[Data segment]
======

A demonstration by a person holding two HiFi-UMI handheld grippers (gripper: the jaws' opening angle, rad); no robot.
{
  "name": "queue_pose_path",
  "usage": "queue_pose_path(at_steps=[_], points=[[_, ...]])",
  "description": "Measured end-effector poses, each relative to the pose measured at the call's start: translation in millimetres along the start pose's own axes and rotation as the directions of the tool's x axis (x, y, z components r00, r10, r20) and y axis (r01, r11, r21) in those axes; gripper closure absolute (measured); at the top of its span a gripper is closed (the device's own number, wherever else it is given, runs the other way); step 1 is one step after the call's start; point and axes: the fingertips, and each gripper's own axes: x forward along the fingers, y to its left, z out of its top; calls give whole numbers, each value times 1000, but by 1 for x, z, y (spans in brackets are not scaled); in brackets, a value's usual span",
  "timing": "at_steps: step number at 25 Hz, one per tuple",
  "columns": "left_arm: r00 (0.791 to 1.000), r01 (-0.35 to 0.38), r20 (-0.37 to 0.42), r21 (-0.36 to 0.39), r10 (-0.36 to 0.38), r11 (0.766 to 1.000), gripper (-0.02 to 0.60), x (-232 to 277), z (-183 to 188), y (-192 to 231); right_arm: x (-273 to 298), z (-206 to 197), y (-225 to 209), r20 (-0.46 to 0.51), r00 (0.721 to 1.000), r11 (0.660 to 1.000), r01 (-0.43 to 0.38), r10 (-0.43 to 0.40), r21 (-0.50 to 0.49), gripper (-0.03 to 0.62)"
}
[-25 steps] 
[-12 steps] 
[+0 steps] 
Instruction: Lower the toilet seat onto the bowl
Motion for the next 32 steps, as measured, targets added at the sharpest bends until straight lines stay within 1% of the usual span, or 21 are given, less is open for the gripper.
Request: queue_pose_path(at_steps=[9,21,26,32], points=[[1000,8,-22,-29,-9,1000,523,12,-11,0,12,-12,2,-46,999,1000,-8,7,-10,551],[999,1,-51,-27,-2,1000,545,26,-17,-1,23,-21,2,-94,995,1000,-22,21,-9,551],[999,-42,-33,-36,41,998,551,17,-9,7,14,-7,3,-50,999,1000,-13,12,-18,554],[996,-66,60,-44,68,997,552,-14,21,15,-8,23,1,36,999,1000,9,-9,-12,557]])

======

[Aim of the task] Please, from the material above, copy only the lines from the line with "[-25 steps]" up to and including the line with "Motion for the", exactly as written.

[Written answer]
[-25 steps] 
[-12 steps] 
[+0 steps] 
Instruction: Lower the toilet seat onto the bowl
Motion for the next 32 steps, as measured, targets added at the sharpest bends until straight lines stay within 1% of the usual span, or 21 are given, less is open for the gripper.

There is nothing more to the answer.